[EXERCISE AIM] The expected output is the full set of entries, printed exactly, without pictures.

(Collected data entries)
%%

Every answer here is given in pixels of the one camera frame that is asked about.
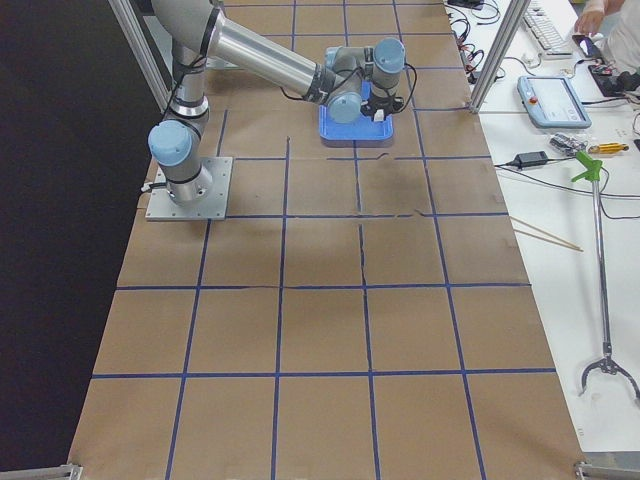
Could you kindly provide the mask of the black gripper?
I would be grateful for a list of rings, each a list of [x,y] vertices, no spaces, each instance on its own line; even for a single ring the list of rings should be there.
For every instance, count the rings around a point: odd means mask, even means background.
[[[368,100],[361,104],[360,112],[363,116],[373,118],[379,109],[384,111],[385,118],[399,113],[403,109],[403,98],[394,95],[379,97],[371,93]]]

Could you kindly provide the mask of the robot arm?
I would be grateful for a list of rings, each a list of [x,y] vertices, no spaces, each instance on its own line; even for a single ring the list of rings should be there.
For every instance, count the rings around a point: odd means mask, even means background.
[[[328,118],[344,127],[364,119],[384,122],[406,106],[398,94],[406,53],[395,38],[374,46],[330,47],[317,63],[230,20],[218,1],[155,1],[152,8],[172,41],[166,113],[197,130],[209,116],[210,61],[228,82],[256,76],[292,101],[324,107]]]

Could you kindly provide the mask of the person hand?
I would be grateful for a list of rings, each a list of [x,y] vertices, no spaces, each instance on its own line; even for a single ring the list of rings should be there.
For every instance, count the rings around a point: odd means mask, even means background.
[[[616,1],[589,1],[574,24],[576,34],[592,36],[599,32],[604,18],[616,13],[619,6]]]

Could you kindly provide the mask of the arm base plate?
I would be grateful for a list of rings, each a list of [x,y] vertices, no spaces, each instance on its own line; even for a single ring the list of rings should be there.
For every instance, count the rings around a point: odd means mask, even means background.
[[[146,219],[149,221],[222,221],[226,218],[232,157],[201,157],[199,175],[189,183],[168,182],[161,169],[149,196]]]

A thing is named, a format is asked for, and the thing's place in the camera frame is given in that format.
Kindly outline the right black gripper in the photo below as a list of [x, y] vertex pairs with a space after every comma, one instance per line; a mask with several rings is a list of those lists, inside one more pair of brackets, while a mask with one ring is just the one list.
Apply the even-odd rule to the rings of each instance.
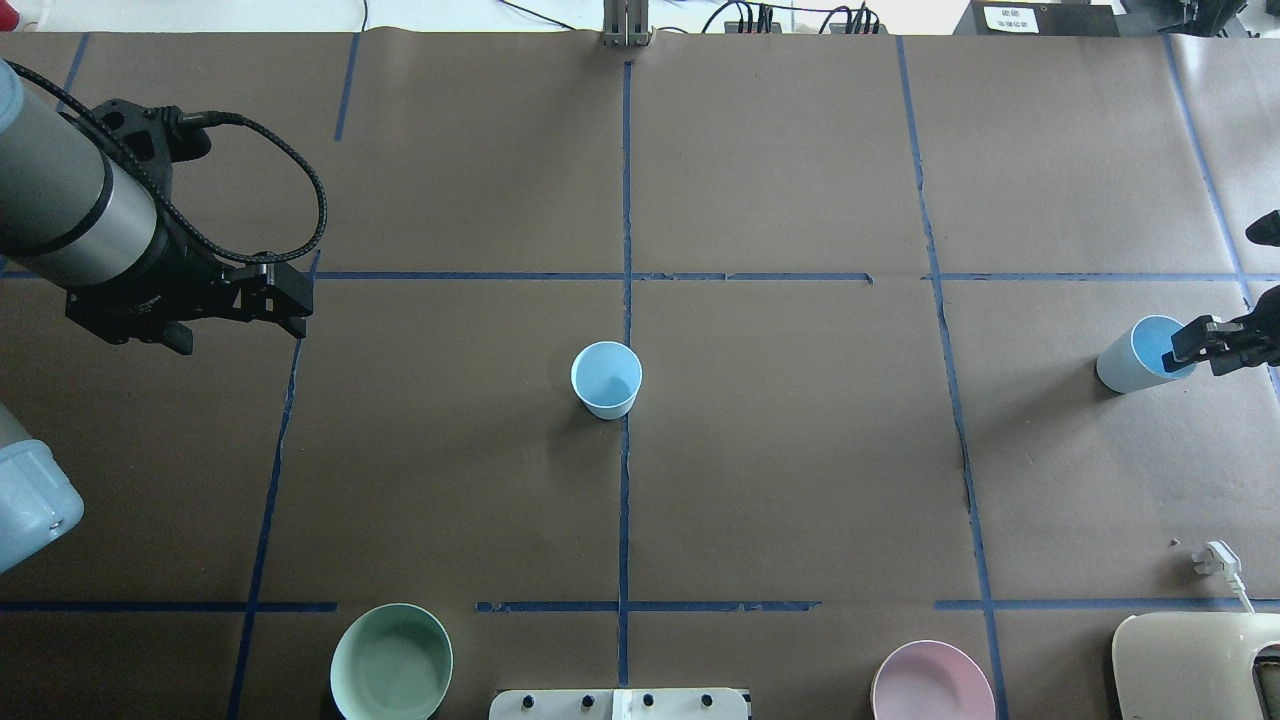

%%

[RESPONSE TO THE EXERCISE]
Every answer here is given in pixels of the one camera frame that is asked about.
Could you kindly provide the mask of the black gripper?
I would be grateful for a list of rings, each a list of [x,y] vertices, no spaces, each instance on its own line; even for a single ring the list of rings should be there.
For every instance, count the rings around a point: odd means mask, even means background.
[[[368,100],[361,104],[360,112],[363,116],[373,118],[379,109],[384,111],[385,118],[399,113],[403,109],[403,98],[394,95],[379,97],[371,93]]]

Could you kindly provide the mask of the robot arm?
I would be grateful for a list of rings, each a list of [x,y] vertices, no spaces, each instance on its own line; even for a single ring the list of rings should be there.
For every instance, count the rings around a point: odd means mask, even means background.
[[[328,118],[344,127],[364,119],[384,122],[406,106],[398,94],[406,53],[395,38],[374,46],[330,47],[317,63],[230,20],[218,1],[155,1],[152,8],[172,41],[166,113],[197,130],[209,116],[210,61],[228,82],[256,76],[292,101],[324,107]]]

Could you kindly provide the mask of the person hand?
I would be grateful for a list of rings, each a list of [x,y] vertices, no spaces, each instance on its own line; even for a single ring the list of rings should be there.
For every instance, count the rings around a point: odd means mask, even means background.
[[[616,1],[589,1],[574,24],[576,34],[592,36],[599,32],[604,18],[616,13],[619,6]]]

Could you kindly provide the mask of the arm base plate?
I would be grateful for a list of rings, each a list of [x,y] vertices, no spaces, each instance on its own line; even for a single ring the list of rings should be there.
For every instance, count the rings around a point: odd means mask, even means background.
[[[146,219],[149,221],[222,221],[226,218],[232,157],[201,157],[199,175],[189,183],[168,182],[161,169],[149,196]]]

A thing is named, a format is asked for, and the thing's place in the camera frame is given in that format.
Kindly outline the right black gripper in the photo below as a list of [x, y] vertex pairs with a space after every comma, one instance per line; a mask with several rings is a list of those lists, inside one more pair of brackets, while a mask with one ring is just the one list.
Apply the even-odd rule to the rings of each instance.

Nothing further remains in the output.